Return the stretch from the line with "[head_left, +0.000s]" through the line with "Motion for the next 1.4" in the data below, character for character, skipping all pictures.
Supplied material START
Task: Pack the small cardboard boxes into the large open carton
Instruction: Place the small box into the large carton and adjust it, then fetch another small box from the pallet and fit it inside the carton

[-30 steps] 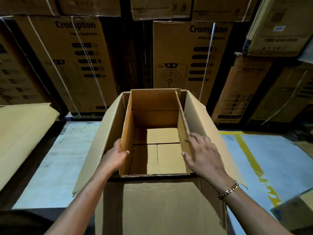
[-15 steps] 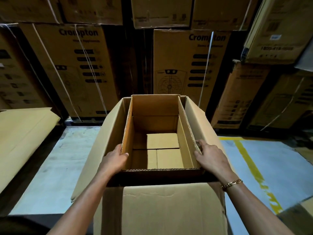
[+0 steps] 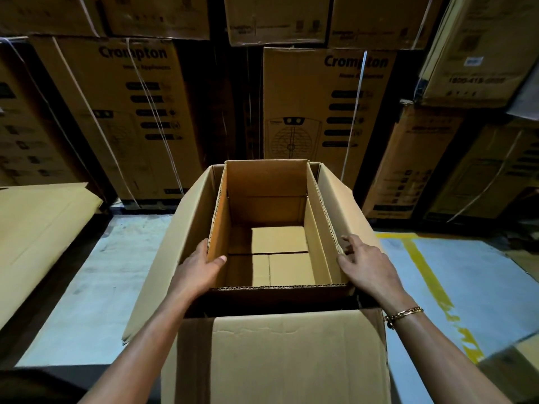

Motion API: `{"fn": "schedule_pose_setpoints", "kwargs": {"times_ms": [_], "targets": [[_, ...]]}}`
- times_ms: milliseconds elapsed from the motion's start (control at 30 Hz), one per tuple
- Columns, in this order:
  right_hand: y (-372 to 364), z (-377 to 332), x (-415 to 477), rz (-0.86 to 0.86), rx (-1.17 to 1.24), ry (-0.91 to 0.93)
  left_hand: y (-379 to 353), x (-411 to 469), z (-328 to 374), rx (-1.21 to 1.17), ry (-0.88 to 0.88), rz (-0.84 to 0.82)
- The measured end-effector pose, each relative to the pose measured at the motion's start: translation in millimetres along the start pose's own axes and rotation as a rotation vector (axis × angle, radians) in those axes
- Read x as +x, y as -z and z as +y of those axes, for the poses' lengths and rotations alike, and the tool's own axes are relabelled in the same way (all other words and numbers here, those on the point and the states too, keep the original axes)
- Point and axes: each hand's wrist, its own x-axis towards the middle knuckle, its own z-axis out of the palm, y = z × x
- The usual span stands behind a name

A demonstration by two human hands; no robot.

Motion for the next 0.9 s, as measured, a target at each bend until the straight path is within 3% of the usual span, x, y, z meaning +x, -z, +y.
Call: {"fn": "schedule_pose_setpoints", "kwargs": {"times_ms": [367,500,667,900], "targets": [[7.6,-5.8,-0.2,0.053,0.061,0.073,15.3,-16.9,3.7,0.001,-0.140,0.141],[15.5,-29.5,19.5,0.038,0.012,0.202,38.4,-12.8,12.0,0.101,-0.204,0.178],[17.3,-89.5,53.5,0.013,-0.082,0.322,81.5,-5.0,10.3,0.214,-0.229,0.268],[-0.6,-227.0,79.0,0.024,-0.075,0.507,163.1,-0.3,-23.4,0.271,-0.276,0.436]]}}
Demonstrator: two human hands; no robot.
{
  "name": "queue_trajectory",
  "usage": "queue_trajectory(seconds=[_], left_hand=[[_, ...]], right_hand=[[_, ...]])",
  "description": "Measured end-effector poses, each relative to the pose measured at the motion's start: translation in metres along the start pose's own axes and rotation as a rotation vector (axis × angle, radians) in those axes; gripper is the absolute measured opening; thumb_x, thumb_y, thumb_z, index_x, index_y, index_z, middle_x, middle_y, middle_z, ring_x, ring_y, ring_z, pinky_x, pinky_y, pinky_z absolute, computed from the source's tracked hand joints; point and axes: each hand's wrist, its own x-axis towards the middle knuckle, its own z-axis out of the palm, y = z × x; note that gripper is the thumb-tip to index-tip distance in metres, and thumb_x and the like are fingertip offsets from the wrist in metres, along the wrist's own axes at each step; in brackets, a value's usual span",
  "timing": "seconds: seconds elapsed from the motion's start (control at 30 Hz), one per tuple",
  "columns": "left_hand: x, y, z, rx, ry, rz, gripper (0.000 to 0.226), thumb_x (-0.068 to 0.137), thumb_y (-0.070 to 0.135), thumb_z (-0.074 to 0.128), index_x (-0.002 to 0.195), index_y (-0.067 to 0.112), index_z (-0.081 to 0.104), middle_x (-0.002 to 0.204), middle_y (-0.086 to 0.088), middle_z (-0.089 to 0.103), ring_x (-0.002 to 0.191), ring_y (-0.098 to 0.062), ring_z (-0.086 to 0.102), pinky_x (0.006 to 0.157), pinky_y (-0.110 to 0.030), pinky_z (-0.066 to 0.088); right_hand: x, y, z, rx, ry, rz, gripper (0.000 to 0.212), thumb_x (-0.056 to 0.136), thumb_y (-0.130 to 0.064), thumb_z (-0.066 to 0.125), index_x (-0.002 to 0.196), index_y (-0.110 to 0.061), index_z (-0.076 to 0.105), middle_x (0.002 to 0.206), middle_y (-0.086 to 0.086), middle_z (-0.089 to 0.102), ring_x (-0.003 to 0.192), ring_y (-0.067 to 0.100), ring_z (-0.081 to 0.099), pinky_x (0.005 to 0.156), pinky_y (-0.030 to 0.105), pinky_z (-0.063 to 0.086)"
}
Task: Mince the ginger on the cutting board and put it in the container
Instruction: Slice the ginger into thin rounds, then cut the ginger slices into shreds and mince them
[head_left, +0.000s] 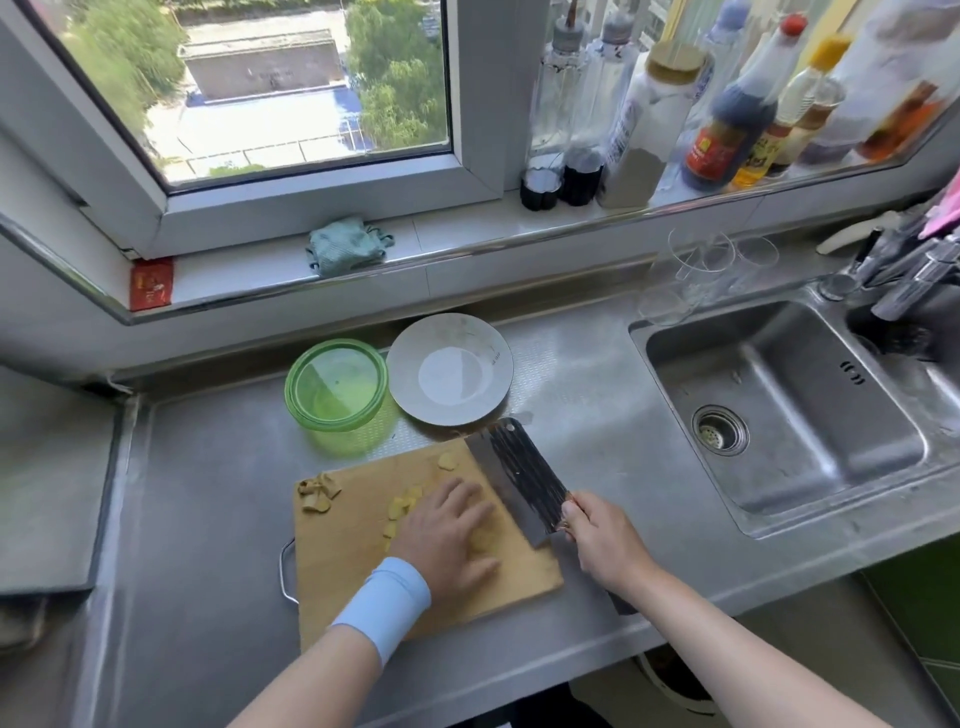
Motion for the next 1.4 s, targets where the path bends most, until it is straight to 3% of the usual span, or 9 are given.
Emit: queue_trajectory(seconds=[0.07, 0.23, 0.33, 0.5, 0.77, 1.0, 1.13, 1.2, 1.4], left_hand=[[-0.001, 0.009, 0.006, 0.015, 0.027, 0.005, 0.045, 0.074, 0.057, 0.064, 0.107, 0.026, 0.067, 0.119, 0.002, 0.061, 0.114, -0.023, 0.055, 0.088, -0.036, 0.053], [-0.015, -0.017, 0.013, 0.053, 0.141, 0.038, 0.012, 0.076, 0.015, 0.072, 0.080, 0.014, 0.061, 0.088, -0.005, 0.059, 0.081, -0.027, 0.053, 0.068, -0.037, 0.050], [-0.016, -0.031, 0.001, 0.054, 0.171, -0.049, 0.007, 0.078, 0.021, 0.063, 0.079, 0.015, 0.062, 0.091, -0.005, 0.060, 0.085, -0.028, 0.054, 0.071, -0.039, 0.052], [0.028, -0.036, -0.001, -0.033, 0.052, -0.163, 0.034, 0.084, 0.030, 0.067, 0.114, 0.015, 0.068, 0.130, -0.009, 0.060, 0.122, -0.033, 0.054, 0.096, -0.046, 0.051], [-0.005, -0.049, 0.001, -0.085, 0.145, -0.064, 0.024, 0.091, 0.029, 0.050, 0.078, 0.012, 0.062, 0.090, -0.002, 0.058, 0.085, -0.019, 0.050, 0.069, -0.033, 0.050], [-0.064, -0.052, -0.001, -0.064, 0.034, -0.089, 0.039, 0.089, 0.046, 0.060, 0.118, 0.020, 0.061, 0.120, 0.001, 0.056, 0.109, -0.022, 0.055, 0.085, -0.035, 0.053], [-0.067, -0.041, -0.007, -0.164, 0.170, -0.298, 0.041, 0.093, 0.039, 0.053, 0.125, 0.016, 0.063, 0.124, -0.003, 0.059, 0.113, -0.021, 0.055, 0.093, -0.035, 0.051], [-0.068, -0.036, -0.015, -0.218, 0.257, -0.449, 0.040, 0.092, 0.036, 0.051, 0.121, 0.014, 0.067, 0.119, -0.003, 0.061, 0.109, -0.020, 0.057, 0.093, -0.033, 0.049], [-0.082, -0.043, -0.028, -0.254, 0.273, -0.746, 0.047, 0.086, 0.038, 0.042, 0.117, 0.016, 0.069, 0.118, -0.001, 0.063, 0.107, -0.021, 0.058, 0.091, -0.042, 0.052]], right_hand=[[0.007, -0.004, -0.003, -0.033, -0.023, -0.025, 0.034, 0.103, -0.022, 0.044, 0.070, -0.022, 0.050, 0.064, -0.007, 0.057, 0.059, 0.008, 0.053, 0.060, 0.027, 0.036], [0.020, -0.010, -0.015, -0.074, -0.029, -0.053, 0.034, 0.102, -0.023, 0.045, 0.069, -0.022, 0.050, 0.064, -0.009, 0.057, 0.063, 0.008, 0.052, 0.059, 0.027, 0.037], [0.025, -0.010, -0.018, -0.080, -0.026, -0.074, 0.034, 0.101, -0.023, 0.046, 0.068, -0.021, 0.050, 0.065, -0.007, 0.057, 0.066, 0.011, 0.053, 0.064, 0.028, 0.040], [0.028, -0.002, -0.019, -0.053, -0.019, -0.075, 0.031, 0.100, -0.022, 0.047, 0.069, -0.022, 0.052, 0.067, -0.008, 0.060, 0.069, 0.013, 0.056, 0.068, 0.032, 0.043], [0.036, -0.003, -0.022, -0.123, -0.091, -0.112, 0.033, 0.099, -0.027, 0.046, 0.067, -0.021, 0.048, 0.065, -0.006, 0.058, 0.066, 0.015, 0.054, 0.071, 0.042, 0.047], [0.050, -0.035, 0.000, -0.175, -0.230, -0.186, 0.033, 0.102, -0.028, 0.044, 0.069, -0.027, 0.049, 0.073, -0.008, 0.060, 0.074, 0.012, 0.057, 0.071, 0.032, 0.044], [0.063, -0.040, 0.006, -0.261, -0.291, -0.238, 0.012, 0.097, -0.037, 0.053, 0.101, -0.026, 0.057, 0.097, -0.009, 0.061, 0.090, 0.014, 0.058, 0.071, 0.024, 0.042], [0.068, -0.039, 0.009, -0.369, -0.268, -0.284, 0.028, 0.092, -0.040, 0.060, 0.115, -0.024, 0.054, 0.109, -0.003, 0.052, 0.096, 0.018, 0.058, 0.075, 0.027, 0.044], [0.075, -0.043, 0.019, -0.496, -0.166, -0.371, 0.031, 0.093, -0.036, 0.061, 0.117, -0.018, 0.053, 0.113, 0.002, 0.045, 0.107, 0.024, 0.051, 0.087, 0.035, 0.045]])
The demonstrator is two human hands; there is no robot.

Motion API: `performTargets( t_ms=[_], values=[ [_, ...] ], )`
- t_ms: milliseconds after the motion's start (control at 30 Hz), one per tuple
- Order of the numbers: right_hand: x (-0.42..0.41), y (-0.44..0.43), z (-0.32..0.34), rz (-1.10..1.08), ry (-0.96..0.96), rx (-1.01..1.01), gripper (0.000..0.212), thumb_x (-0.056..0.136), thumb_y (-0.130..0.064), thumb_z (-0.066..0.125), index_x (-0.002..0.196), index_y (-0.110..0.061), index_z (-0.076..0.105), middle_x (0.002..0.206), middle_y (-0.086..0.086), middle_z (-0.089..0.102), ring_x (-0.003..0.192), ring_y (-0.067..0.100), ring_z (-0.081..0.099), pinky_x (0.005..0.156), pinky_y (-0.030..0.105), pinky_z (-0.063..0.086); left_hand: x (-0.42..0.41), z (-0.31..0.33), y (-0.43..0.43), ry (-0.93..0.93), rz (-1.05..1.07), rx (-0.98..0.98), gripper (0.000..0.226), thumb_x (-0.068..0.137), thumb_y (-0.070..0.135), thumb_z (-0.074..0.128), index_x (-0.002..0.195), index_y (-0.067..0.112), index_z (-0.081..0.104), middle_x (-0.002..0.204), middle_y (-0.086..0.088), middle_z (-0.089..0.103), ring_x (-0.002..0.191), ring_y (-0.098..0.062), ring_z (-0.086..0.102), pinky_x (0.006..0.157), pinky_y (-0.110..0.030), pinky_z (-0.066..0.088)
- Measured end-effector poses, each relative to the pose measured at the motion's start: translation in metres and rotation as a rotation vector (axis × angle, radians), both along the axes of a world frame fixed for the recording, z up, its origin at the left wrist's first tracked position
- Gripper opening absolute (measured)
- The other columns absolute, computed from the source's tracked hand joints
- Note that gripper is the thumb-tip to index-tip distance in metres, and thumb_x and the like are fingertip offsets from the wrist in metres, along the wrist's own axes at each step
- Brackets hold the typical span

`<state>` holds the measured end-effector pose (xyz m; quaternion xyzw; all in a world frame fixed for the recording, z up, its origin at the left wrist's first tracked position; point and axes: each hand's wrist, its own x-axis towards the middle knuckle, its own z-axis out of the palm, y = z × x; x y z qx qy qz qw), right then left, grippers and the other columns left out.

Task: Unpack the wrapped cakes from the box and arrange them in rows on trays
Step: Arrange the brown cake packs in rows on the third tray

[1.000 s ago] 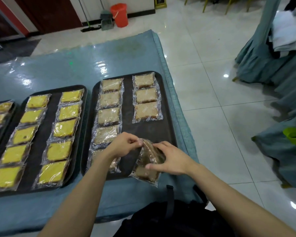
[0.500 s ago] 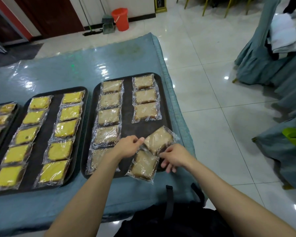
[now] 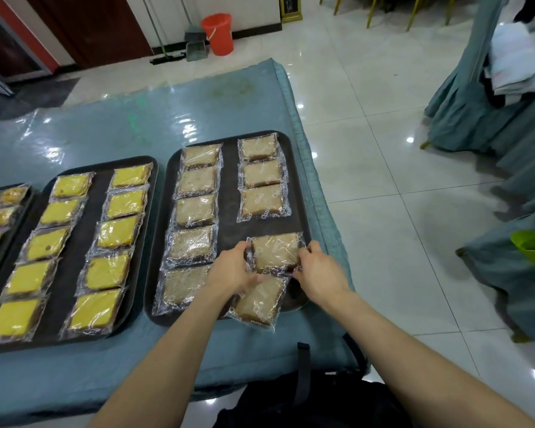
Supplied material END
■ **Result of the exercise**
[head_left, +0.000s] 
Motion for the next 1.4 s, targets where the path bends most, until it is straight to 3% of the usual span, or 9 are given.

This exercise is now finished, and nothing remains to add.